EXERCISE OBJECTIVE — Once you have reviewed the listing below, restate it word for word.

MATERIAL PROVIDED —
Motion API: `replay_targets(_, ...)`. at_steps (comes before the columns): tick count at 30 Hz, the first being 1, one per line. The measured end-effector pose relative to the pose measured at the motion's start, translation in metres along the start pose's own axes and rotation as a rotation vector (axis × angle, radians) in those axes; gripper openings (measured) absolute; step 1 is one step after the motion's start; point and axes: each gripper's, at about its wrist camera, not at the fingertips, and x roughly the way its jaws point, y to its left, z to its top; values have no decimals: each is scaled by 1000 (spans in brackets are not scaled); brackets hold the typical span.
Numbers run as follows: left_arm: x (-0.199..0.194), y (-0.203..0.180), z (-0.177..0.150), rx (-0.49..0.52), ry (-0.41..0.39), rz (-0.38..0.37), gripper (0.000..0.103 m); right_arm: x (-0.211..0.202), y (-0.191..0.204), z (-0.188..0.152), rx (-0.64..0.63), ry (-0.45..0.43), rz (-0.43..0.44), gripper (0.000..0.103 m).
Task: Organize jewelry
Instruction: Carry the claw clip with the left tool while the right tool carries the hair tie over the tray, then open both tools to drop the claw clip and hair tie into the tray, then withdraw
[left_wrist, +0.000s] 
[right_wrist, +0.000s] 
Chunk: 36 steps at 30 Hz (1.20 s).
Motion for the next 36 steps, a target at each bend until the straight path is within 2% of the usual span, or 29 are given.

SOLUTION TO THE EXERCISE —
Motion API: `replay_targets(_, ...)`. at_steps (comes before the columns): tick count at 30 Hz, the first being 1, one per line. The measured end-effector pose relative to the pose measured at the motion's start, translation in metres along the start pose's own axes and rotation as a rotation vector (axis × angle, radians) in those axes; gripper openings (measured) absolute; step 1 is one step after the motion's start; point and axes: each gripper's, at about its wrist camera, not at the fingertips, and x roughly the way its jaws point, y to its left, z to its top; values have no decimals: each is scaled by 1000 (spans in brackets are not scaled); brackets hold the typical span.
Numbers run as follows: left_arm: x (-0.199..0.194), y (-0.203..0.180), z (-0.177..0.150), rx (-0.49..0.52), ry (-0.41..0.39), rz (-0.38..0.37), gripper (0.000..0.103 m); right_arm: x (-0.211..0.202), y (-0.191..0.204), z (-0.188..0.152), rx (-0.64..0.63), ry (-0.45..0.43), rz (-0.43..0.44), gripper (0.000..0.103 m).
Task: Organize jewelry
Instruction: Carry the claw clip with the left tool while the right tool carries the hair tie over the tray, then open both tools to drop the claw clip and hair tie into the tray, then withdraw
[left_wrist, +0.000s] 
[right_wrist, +0.000s] 
Chunk: 36 steps at 30 Hz (1.20 s).
Motion for the next 36 steps, a target at each bend until the straight path is within 2% of the usual span, or 29 are given.

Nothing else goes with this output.